§ Problem: Scan the records below for the line containing "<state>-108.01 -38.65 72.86" and the line containing "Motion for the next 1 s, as". Copy both, plus every line between, exactly.

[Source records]
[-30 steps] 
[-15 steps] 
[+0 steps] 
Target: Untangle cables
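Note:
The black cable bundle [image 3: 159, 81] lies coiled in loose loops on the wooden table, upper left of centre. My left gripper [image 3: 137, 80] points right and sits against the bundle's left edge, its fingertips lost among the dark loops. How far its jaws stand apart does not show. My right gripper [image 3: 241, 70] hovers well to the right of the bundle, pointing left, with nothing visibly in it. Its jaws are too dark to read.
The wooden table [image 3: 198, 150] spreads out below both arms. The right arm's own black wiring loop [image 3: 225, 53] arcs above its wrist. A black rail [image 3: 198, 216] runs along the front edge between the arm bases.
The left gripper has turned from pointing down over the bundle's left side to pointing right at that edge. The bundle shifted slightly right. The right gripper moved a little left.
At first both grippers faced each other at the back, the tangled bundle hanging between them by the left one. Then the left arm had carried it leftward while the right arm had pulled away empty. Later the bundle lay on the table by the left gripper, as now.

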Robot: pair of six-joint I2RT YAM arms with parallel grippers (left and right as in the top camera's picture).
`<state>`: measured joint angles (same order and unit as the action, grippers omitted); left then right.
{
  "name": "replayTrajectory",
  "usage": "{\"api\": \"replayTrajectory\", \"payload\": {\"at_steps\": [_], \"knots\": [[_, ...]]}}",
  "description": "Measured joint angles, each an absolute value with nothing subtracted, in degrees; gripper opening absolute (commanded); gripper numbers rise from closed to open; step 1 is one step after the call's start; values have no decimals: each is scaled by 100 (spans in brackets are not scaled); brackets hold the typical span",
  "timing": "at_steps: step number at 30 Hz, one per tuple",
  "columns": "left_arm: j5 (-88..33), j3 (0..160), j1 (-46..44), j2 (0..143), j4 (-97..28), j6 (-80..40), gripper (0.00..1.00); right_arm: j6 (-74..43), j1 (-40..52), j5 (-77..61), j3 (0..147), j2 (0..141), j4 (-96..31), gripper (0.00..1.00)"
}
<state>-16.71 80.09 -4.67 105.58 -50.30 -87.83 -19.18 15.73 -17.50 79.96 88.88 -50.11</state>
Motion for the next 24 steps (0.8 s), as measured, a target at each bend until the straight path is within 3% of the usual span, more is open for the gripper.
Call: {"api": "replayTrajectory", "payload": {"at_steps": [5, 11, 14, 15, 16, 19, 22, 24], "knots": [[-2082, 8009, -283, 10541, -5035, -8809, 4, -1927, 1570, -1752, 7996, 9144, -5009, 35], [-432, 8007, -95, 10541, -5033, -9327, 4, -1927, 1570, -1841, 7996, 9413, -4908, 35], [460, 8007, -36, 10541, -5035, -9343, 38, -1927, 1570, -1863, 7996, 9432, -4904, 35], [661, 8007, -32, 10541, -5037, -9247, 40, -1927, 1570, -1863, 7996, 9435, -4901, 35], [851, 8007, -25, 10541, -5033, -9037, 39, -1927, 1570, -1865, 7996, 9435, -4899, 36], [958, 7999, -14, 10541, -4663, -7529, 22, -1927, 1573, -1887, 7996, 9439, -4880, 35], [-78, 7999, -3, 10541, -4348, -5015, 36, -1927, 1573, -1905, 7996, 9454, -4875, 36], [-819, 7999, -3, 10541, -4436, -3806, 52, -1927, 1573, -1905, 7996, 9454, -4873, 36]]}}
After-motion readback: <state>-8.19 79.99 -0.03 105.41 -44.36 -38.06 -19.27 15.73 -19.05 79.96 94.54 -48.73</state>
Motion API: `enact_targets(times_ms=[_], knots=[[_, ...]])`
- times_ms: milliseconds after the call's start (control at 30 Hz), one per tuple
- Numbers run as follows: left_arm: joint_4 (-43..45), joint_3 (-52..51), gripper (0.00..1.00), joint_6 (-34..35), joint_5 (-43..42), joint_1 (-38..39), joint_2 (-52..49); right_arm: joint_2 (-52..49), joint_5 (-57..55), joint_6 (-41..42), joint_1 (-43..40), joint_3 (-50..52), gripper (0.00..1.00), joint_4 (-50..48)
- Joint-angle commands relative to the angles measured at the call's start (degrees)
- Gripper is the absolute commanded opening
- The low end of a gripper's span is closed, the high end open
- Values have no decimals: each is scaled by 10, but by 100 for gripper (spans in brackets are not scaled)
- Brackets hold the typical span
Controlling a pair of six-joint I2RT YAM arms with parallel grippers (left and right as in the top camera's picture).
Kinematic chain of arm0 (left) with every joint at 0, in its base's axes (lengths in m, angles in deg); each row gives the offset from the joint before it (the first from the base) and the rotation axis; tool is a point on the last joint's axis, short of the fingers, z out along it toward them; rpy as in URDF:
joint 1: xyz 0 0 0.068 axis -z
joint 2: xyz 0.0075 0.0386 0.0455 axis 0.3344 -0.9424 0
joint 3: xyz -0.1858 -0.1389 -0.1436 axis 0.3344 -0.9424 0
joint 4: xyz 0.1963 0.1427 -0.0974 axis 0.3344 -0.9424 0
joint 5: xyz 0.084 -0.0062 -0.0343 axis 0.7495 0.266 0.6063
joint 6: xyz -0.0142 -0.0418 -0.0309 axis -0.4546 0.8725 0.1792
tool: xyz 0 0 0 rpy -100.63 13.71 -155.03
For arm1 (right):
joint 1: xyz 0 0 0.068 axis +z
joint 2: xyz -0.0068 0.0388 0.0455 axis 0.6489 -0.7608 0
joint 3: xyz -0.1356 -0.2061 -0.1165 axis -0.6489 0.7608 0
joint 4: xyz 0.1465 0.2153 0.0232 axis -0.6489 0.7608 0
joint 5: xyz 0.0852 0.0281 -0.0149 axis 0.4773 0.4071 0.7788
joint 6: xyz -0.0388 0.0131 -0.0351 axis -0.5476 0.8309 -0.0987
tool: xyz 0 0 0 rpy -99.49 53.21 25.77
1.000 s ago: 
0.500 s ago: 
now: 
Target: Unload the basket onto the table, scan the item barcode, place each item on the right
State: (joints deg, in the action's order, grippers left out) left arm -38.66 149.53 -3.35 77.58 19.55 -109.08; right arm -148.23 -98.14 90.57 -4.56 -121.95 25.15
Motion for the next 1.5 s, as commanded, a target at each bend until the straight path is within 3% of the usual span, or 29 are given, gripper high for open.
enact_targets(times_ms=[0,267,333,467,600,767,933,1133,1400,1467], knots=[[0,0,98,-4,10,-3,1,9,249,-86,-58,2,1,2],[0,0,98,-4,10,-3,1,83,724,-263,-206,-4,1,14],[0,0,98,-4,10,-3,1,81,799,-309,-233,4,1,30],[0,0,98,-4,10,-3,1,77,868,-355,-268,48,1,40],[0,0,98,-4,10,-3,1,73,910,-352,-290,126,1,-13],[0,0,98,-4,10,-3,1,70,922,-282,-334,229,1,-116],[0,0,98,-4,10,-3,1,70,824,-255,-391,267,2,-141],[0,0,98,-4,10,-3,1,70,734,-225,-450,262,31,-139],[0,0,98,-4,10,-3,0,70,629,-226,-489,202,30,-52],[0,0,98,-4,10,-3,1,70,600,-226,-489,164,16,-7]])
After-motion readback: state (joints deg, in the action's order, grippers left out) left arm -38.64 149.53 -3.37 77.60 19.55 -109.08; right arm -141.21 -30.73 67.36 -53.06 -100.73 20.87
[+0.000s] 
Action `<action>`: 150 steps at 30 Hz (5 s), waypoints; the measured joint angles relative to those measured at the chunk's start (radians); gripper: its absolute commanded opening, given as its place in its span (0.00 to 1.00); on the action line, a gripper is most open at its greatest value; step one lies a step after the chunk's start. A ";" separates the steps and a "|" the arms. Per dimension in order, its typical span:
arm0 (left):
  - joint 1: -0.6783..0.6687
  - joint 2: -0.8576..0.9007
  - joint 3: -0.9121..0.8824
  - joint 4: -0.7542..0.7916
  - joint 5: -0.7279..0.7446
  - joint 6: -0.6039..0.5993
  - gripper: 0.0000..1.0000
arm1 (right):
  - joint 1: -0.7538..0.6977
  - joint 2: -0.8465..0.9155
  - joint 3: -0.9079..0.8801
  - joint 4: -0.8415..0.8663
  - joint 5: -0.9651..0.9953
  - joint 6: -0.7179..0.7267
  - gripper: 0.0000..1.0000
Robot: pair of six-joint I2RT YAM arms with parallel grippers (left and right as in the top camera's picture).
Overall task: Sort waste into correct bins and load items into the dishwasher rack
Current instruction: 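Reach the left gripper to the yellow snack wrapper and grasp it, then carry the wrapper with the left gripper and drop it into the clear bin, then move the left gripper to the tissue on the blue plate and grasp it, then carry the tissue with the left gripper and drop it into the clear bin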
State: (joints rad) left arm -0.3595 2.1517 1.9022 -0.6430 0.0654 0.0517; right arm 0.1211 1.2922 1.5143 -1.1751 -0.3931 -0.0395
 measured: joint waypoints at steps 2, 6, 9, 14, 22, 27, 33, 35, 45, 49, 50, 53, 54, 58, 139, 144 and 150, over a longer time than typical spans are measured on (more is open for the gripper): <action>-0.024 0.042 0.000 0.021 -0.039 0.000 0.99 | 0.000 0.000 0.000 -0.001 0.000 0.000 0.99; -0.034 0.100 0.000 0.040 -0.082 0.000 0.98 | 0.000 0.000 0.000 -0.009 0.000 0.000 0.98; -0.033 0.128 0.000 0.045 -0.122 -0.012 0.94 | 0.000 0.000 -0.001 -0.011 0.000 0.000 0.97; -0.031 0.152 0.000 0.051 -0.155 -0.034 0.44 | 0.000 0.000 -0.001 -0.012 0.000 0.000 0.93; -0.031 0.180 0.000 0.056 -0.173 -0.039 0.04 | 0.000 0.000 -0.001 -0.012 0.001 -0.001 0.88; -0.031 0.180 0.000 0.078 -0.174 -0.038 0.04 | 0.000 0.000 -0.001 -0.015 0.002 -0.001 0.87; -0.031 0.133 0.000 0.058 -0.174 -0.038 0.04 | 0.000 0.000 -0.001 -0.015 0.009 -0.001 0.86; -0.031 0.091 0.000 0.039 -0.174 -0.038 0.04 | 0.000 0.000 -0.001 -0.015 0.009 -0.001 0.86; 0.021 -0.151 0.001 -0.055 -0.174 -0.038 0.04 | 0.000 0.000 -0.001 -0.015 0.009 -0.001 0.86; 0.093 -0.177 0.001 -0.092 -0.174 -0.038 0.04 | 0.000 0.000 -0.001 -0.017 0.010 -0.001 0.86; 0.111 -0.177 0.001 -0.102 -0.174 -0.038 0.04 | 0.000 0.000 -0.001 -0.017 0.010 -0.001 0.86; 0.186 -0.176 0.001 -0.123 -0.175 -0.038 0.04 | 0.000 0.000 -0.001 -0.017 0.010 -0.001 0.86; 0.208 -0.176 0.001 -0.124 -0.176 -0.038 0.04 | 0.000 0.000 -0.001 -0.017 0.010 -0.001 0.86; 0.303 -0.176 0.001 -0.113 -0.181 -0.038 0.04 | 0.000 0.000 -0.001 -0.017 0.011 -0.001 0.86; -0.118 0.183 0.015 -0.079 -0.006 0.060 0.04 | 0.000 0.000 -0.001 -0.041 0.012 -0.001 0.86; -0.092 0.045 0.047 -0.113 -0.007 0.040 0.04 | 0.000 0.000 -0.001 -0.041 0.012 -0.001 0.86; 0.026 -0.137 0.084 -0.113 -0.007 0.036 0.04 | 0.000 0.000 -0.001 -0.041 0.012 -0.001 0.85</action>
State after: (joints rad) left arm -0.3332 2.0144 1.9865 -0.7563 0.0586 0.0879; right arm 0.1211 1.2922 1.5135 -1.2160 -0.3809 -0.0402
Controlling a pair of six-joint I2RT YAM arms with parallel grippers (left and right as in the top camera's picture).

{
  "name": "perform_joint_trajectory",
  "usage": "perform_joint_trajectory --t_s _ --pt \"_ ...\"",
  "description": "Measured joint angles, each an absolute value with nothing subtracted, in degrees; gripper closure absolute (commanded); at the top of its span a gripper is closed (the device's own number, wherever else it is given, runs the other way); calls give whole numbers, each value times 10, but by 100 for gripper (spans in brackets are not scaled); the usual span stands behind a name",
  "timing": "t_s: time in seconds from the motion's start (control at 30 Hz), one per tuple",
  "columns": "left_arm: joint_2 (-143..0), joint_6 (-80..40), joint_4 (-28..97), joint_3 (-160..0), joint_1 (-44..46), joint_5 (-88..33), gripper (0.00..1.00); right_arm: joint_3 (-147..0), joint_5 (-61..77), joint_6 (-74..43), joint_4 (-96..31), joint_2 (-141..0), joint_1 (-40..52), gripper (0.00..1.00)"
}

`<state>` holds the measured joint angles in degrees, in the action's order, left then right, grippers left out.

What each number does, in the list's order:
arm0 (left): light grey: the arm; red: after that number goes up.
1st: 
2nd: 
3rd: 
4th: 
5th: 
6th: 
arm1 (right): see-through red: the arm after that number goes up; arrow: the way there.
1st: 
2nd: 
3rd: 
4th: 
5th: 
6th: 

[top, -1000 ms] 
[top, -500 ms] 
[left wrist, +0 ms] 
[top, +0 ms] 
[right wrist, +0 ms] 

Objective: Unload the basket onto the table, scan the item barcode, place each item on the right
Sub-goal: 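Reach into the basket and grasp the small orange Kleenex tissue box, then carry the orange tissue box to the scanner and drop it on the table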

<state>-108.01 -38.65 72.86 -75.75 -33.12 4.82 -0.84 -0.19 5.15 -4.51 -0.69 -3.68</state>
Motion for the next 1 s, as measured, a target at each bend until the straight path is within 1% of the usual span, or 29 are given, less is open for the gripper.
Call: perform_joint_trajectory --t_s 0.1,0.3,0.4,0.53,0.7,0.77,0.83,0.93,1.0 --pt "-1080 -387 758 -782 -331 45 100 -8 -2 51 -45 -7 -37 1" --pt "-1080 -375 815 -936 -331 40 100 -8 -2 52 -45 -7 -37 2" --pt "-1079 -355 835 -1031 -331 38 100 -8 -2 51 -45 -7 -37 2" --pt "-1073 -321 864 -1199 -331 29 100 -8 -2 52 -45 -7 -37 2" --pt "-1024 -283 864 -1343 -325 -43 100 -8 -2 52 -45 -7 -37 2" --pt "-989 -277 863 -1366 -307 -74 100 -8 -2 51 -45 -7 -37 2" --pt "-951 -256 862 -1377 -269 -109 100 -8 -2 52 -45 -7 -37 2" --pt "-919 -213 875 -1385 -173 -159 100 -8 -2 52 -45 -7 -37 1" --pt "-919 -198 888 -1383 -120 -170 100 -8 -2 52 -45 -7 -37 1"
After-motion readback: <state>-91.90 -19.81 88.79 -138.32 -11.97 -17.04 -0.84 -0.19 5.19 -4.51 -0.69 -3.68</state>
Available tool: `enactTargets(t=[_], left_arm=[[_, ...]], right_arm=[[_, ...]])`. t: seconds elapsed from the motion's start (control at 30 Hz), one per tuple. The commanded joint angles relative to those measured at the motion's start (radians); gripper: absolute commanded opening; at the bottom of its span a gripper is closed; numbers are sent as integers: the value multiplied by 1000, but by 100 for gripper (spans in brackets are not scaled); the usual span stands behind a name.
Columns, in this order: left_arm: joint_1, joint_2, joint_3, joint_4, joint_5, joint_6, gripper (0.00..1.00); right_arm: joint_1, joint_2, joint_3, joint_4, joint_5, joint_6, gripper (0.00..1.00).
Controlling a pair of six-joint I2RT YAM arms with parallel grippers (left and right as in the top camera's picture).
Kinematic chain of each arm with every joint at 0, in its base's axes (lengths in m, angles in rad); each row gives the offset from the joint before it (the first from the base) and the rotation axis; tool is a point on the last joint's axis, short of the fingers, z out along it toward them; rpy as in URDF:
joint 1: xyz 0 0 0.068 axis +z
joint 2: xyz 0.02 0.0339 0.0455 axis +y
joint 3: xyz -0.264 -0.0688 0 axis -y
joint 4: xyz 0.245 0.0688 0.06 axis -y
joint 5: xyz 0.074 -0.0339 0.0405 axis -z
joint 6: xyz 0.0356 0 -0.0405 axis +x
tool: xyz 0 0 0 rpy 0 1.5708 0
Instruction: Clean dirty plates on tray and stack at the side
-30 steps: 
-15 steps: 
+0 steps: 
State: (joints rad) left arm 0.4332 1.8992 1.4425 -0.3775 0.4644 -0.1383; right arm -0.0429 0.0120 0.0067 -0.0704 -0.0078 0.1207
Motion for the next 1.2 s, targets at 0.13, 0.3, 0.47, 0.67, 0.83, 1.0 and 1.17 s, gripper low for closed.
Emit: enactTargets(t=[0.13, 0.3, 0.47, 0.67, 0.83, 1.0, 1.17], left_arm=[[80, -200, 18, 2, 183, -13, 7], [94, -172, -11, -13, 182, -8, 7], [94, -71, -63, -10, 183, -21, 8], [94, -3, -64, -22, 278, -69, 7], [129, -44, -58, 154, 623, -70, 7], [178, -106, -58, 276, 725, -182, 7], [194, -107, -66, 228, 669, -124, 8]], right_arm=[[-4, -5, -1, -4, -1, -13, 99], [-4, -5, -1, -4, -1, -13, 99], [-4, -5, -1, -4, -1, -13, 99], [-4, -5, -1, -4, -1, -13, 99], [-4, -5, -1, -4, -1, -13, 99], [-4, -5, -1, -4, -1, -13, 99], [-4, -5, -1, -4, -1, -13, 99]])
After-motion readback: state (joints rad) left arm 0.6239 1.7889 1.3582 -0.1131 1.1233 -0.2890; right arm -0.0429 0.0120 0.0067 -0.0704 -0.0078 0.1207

§ Exercise solution:
<state>-108.01 -38.65 72.86 -75.75 -33.12 4.82 -0.84 -0.19 5.15 -4.51 -0.69 -3.68</state>
Motion for the next 1 s, as measured, a target at each bend until the straight path is within 1% of the usual span, or 29 are given, less is open for the gripper.

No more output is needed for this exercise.